* **WHAT THE TASK REQUIRES**: From the entries that follow, copy each line containing the word "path".

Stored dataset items
%%
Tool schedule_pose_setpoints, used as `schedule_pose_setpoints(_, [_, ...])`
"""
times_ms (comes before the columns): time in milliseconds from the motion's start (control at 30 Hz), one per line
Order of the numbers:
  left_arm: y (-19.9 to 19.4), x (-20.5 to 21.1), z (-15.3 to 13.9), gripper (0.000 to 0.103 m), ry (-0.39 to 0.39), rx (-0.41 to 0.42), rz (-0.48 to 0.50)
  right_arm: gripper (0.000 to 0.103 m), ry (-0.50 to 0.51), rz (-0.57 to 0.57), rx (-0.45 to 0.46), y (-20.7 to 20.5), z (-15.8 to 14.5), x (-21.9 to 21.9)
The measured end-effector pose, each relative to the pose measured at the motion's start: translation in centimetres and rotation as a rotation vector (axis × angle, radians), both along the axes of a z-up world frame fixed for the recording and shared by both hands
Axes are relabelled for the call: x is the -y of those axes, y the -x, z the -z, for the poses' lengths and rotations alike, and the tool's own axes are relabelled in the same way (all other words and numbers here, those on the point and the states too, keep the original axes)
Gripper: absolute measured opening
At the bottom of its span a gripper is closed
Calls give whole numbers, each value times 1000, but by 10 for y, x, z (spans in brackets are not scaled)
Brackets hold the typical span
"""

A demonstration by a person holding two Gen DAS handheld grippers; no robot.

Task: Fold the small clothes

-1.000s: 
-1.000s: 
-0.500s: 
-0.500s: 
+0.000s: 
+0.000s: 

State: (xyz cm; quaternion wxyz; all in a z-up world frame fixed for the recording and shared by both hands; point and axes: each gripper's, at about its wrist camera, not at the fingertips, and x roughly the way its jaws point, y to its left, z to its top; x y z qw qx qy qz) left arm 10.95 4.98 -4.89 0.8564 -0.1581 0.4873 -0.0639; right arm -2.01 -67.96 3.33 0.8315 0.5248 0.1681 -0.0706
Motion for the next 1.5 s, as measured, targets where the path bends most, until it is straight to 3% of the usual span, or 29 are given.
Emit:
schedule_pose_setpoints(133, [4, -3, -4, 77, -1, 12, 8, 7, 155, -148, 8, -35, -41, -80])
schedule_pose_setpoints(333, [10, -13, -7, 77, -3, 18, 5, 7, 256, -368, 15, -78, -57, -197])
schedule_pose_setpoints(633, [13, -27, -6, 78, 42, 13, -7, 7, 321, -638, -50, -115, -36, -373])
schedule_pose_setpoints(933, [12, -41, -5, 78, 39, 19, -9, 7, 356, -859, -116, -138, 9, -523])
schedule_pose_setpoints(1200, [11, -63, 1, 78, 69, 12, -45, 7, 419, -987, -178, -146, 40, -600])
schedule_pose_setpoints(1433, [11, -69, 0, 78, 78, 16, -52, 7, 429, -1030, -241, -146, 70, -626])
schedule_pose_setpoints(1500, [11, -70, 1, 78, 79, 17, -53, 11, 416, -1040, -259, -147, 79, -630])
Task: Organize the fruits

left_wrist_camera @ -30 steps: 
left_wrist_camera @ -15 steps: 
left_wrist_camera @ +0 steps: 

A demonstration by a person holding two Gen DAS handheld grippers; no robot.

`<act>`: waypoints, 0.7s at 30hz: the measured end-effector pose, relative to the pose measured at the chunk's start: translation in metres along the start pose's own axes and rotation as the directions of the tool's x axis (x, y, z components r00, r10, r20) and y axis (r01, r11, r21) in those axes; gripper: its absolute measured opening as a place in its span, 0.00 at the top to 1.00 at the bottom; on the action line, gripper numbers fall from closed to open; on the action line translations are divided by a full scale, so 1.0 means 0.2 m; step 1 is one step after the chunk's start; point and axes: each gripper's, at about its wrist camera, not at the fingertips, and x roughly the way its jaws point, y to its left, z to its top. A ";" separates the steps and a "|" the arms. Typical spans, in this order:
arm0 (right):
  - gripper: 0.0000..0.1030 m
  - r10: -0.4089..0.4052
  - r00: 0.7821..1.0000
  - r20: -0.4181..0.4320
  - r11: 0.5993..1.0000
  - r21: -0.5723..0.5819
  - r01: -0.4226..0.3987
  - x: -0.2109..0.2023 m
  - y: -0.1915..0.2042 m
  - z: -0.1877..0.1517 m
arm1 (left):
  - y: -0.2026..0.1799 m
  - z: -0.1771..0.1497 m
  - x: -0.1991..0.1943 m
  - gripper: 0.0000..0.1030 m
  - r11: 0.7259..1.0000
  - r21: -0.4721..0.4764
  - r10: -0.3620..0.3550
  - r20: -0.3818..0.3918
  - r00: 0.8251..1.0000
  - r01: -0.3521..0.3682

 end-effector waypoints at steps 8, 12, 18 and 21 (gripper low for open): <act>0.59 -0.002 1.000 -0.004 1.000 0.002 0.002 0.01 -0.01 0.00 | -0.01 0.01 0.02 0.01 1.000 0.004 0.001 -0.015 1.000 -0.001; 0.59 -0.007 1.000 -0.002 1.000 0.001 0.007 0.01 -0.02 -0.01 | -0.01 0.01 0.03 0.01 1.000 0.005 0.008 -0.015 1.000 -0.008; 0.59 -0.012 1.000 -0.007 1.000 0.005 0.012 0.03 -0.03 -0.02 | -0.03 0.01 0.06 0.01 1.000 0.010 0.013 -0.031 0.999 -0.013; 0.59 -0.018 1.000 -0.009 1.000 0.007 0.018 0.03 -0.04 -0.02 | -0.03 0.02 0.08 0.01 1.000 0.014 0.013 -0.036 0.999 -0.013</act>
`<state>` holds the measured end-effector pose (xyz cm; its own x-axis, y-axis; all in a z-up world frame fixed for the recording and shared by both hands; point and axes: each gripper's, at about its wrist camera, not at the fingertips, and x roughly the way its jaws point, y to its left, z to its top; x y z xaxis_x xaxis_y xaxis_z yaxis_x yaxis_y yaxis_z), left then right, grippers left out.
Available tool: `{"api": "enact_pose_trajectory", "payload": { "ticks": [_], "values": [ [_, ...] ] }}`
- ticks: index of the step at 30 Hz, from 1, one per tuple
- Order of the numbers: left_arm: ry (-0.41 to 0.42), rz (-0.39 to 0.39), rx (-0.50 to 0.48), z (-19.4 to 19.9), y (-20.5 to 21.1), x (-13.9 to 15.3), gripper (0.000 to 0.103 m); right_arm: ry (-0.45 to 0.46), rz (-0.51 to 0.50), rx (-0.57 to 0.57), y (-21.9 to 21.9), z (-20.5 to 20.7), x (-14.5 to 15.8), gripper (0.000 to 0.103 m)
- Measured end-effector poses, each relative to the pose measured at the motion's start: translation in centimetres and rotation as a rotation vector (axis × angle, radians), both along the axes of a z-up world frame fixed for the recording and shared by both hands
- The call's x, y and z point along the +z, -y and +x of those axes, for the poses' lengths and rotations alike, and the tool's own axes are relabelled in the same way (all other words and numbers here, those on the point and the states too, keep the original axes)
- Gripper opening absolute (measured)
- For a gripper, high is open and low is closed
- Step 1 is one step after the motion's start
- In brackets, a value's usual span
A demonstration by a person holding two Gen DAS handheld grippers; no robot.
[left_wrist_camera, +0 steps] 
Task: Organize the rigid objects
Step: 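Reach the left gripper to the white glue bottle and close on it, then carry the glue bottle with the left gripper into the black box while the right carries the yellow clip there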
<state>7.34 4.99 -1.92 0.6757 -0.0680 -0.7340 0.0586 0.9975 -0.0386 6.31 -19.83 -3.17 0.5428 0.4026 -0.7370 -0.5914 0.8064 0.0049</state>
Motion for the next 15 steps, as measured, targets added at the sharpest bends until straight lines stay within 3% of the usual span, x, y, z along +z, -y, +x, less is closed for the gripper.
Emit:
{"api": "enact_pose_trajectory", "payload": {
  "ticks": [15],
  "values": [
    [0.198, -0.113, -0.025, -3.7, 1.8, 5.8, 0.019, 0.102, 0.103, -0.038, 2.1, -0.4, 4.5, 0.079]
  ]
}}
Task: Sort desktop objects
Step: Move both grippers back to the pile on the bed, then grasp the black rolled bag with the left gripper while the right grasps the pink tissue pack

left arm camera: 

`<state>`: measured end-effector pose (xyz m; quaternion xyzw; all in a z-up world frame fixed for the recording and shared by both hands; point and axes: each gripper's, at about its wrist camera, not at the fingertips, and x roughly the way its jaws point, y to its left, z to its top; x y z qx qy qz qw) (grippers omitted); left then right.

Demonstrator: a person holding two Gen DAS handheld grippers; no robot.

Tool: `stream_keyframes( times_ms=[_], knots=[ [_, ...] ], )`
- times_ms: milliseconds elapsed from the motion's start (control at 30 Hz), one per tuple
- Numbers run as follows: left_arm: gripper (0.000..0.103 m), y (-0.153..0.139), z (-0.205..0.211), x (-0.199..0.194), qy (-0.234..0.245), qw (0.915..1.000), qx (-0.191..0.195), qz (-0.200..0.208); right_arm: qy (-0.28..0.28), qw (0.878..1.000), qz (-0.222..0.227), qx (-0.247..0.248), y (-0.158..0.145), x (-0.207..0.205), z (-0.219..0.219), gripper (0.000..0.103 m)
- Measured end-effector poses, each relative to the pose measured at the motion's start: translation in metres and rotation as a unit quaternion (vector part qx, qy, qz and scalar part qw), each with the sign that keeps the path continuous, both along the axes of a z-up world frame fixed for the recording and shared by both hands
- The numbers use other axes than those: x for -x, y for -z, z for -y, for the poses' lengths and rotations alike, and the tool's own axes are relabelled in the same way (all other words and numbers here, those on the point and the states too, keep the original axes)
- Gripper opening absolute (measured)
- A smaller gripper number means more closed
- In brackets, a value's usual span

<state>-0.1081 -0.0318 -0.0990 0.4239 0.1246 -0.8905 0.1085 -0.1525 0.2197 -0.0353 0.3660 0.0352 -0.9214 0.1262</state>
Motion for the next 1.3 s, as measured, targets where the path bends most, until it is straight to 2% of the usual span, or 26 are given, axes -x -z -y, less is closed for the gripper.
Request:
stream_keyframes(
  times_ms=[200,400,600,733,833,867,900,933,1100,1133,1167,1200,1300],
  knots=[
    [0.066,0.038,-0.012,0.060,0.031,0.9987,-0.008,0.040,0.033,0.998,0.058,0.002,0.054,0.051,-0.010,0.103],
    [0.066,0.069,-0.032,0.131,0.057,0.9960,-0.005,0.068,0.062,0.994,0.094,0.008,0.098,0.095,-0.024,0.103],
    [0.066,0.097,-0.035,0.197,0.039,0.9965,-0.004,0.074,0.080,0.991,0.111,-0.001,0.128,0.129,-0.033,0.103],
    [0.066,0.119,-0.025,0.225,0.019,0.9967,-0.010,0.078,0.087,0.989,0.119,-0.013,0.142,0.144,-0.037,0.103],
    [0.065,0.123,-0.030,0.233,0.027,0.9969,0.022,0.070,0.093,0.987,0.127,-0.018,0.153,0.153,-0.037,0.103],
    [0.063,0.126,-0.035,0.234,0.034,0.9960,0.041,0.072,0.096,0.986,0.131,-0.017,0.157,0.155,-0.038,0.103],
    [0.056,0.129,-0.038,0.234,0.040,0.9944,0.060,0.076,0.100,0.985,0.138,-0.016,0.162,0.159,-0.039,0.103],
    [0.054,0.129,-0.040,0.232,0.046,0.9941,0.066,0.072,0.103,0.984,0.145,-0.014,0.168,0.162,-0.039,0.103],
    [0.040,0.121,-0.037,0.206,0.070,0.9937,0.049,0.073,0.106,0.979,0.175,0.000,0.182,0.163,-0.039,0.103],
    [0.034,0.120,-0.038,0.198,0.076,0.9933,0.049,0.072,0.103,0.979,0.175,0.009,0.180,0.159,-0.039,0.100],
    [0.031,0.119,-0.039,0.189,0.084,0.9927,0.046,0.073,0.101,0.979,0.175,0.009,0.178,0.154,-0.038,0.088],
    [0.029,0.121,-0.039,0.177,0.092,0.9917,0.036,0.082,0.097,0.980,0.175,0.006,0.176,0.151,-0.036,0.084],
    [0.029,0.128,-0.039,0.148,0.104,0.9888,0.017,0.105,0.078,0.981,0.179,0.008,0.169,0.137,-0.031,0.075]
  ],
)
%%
* **WRITTEN SOLUTION**:
Motion for the next 1.5 s, as measured, targets where the path bends most, until it is straight to 3% of the usual span, or 29 are given.
- Measured end-effector poses, each relative to the pose measured at the motion's start: translation in metres and rotation as a unit quaternion (vector part qx, qy, qz and scalar part qw), each with the sign that keeps the path continuous, both along the axes of a z-up world frame fixed for the recording and shared by both hands
Motion for the next 1.3 s, as measured, targets where the path bends most, until it is straight to 2% of the usual span, or 26 are given, axes -x -z -y, less is closed for the gripper.

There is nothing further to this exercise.